Here we're in a two bedroom on the second floor with private access to our own spot of grass, and there's a network of sidewalks for walking and a dog park two blocks away. They don't get off leash much unless we're at the dog park, but the space we have is working. I think you'd call this place a townhouse more than an apartment, there's a garage and yard for each unit.

Ideally I would like a 3 bedroom house with a large fenced yard. For days when it's raining, really cold, it's hard to muster up the willingness to dress warm and walk the dogs. In a house you put them outside, throw a couple balls while standing in the doorway relatively warm and just do that like 3 times in the day.

What you have to think about, is how much spare time you will have, and if you will really get out there and walk EVERY day after work regardless of how tired you are. On Fridays, will you spend 2 hours with your dog before going out, and then get up early Saturday to spend time with the dog? EVERY weekend?

What about in the winter when it's dark at 5pm, will you be out there walking?

Are you on the 2nd floor, where a inside came of fetch will tick off the neighbors below? Shepherds also scratch themselves, and their back knee thumps the ground. Who all will hear that? My neighbor can hear it, so I stop my dogs and send them to a carpeted area to do it. Think of Thumper the rabbit only it's a 60-100 pound dog doing it.

What happens in most cases, is after the newness of the dog wears off, people become lazy and they don't want to walk in the wintertime darkness, they don't want to spend their whole weekend with their dog anymore, and they realize that a house with a yard is best, so the dog is listed for sale/rehome with these house/yard demands of the new owner. 
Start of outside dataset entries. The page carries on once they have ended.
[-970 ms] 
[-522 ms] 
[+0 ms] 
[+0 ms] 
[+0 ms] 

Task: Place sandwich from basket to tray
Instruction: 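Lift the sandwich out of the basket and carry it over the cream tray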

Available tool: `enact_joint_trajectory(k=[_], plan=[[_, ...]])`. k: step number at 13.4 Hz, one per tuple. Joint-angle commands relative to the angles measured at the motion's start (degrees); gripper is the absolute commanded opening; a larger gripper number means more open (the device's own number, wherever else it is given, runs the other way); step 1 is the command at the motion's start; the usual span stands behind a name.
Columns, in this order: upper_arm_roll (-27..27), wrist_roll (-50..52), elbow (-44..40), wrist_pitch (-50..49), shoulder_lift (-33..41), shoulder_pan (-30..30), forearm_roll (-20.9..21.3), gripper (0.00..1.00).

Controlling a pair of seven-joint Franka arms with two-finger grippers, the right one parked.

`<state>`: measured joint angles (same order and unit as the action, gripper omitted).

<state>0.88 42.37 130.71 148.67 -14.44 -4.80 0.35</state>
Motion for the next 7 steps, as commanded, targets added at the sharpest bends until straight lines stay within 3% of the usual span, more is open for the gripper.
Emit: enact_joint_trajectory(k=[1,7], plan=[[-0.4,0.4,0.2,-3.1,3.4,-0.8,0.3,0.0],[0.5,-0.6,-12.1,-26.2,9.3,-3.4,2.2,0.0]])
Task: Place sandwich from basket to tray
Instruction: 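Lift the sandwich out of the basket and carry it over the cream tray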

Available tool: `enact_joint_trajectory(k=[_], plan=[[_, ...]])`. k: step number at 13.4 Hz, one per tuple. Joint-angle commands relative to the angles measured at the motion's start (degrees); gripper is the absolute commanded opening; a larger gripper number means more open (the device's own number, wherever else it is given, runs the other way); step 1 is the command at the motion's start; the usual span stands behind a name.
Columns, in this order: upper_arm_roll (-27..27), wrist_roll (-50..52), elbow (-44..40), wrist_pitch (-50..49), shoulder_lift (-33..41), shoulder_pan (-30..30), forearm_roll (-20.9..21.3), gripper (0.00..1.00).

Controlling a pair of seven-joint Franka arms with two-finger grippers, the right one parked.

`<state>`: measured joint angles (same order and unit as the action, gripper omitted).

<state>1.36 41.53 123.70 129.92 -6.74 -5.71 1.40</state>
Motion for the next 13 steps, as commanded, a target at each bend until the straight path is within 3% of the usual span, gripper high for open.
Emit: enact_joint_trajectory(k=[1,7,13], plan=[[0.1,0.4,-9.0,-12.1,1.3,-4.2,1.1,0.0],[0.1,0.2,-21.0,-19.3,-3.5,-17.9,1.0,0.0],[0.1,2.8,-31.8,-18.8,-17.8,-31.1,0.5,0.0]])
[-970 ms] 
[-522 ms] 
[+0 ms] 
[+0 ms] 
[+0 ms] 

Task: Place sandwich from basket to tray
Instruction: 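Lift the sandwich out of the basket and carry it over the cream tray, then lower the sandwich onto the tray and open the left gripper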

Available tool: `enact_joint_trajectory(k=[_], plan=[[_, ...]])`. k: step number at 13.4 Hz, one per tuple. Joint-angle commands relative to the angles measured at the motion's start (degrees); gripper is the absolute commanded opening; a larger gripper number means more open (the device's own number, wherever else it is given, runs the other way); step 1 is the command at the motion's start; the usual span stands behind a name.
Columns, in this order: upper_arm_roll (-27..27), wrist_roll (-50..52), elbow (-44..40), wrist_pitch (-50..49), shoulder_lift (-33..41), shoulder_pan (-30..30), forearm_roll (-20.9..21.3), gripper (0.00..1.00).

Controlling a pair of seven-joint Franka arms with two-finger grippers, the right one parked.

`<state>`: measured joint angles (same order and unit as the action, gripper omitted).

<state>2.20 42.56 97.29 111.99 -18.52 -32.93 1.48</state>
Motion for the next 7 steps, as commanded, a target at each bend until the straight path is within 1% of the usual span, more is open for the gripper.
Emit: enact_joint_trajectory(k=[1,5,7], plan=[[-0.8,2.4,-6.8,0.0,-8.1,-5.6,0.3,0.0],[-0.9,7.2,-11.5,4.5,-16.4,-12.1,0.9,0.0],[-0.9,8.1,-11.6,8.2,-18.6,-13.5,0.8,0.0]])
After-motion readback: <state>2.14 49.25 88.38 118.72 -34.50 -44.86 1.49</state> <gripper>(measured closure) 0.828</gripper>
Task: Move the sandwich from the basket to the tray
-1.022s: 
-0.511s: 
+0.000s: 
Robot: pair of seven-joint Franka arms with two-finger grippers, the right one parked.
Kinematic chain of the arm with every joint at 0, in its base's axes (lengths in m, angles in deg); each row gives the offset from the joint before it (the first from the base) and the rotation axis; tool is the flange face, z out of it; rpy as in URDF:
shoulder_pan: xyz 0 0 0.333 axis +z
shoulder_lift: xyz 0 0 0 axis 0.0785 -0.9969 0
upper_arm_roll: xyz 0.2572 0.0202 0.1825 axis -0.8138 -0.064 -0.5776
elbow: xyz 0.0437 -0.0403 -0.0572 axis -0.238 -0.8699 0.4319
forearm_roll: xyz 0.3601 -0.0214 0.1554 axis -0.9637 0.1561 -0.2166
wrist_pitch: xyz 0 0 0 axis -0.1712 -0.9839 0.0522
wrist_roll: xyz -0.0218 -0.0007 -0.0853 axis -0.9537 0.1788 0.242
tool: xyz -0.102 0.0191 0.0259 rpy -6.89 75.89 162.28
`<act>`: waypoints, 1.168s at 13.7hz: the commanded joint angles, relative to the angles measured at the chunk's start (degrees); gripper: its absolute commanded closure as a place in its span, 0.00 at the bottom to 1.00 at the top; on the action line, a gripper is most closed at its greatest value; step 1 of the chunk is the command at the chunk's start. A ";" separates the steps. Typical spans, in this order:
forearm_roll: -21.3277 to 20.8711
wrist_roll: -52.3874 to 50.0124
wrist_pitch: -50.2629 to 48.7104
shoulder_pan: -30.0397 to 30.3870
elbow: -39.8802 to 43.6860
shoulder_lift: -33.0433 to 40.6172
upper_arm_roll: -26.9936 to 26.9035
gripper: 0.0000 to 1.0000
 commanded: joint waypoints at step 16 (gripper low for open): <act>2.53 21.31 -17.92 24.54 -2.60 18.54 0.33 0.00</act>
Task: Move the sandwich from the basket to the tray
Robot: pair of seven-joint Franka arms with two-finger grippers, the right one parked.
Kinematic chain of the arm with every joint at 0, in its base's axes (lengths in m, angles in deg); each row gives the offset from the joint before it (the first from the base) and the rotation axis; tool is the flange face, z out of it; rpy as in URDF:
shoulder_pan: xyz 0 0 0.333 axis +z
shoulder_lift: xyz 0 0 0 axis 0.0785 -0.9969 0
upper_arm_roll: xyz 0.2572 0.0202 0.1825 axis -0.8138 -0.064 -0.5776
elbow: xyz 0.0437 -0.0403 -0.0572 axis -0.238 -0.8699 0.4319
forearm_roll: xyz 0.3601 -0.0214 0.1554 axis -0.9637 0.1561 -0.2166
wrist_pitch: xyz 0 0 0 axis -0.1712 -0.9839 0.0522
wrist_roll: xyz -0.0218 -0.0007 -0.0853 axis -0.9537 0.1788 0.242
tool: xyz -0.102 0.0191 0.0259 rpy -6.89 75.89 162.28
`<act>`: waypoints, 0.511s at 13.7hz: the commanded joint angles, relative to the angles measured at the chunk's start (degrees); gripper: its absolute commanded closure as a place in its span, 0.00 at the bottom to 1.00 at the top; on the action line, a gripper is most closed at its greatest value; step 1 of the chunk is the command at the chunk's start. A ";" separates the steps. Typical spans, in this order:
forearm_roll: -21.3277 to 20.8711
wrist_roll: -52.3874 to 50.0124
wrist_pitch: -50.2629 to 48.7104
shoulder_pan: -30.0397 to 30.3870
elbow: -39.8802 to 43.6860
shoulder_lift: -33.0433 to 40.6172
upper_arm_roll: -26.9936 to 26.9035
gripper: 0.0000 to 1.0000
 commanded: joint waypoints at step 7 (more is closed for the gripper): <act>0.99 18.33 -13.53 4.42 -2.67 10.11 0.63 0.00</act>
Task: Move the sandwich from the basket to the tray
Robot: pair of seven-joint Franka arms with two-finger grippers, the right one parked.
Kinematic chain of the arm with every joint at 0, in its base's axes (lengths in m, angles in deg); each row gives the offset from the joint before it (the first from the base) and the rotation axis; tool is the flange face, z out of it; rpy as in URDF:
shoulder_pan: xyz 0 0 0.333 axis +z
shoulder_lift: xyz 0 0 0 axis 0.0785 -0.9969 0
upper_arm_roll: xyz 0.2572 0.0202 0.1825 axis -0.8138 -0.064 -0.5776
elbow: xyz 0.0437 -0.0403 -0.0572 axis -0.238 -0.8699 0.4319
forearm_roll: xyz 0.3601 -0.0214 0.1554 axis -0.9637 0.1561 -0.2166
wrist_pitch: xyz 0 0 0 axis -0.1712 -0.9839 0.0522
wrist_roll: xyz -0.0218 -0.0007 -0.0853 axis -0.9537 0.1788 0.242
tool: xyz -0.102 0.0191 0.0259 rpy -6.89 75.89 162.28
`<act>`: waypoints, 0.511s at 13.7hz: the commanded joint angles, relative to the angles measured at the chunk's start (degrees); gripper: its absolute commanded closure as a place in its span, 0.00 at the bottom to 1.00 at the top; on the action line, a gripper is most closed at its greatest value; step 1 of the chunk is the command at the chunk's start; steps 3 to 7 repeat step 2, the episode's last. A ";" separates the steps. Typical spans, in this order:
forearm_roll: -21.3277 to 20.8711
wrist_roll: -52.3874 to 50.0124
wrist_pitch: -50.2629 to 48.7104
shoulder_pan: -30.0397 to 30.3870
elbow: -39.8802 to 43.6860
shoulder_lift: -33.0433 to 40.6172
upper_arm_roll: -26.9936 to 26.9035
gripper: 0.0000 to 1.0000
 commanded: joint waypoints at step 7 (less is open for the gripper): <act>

You have to think about if after 6 months, you'll be just as diligent as when you first got the dog, and at 1 year... and at 3 years, and so on. 

With you working, you'll either need to take your lunch break at home to take a puppy outside, or start with one older than 5 months of age. Starting with an older puppy also means training begins as soon as the puppy arrives in your care. Or, you may be able to find an adult that's already trained. 

But there is nothing worse than a large, untrained, unexercised dog in an apartment who won't allow you to watch evening TV because it wants to play fetch or tug.

What do you want to come home to after work? A crying pup who wet in it's cage because it's too young to hold it the 6-8 hours? An older pup who greets you like you've been gone for weeks who now needs dinner, a brushing, a game, and an hour walk before you can feed yourself and settle in for the night? An older dog that greets you, eats calmly with you, then takes a leisurely evening walk with maybe a game of fetch afterwards? By older, I mean over 2-3 years old.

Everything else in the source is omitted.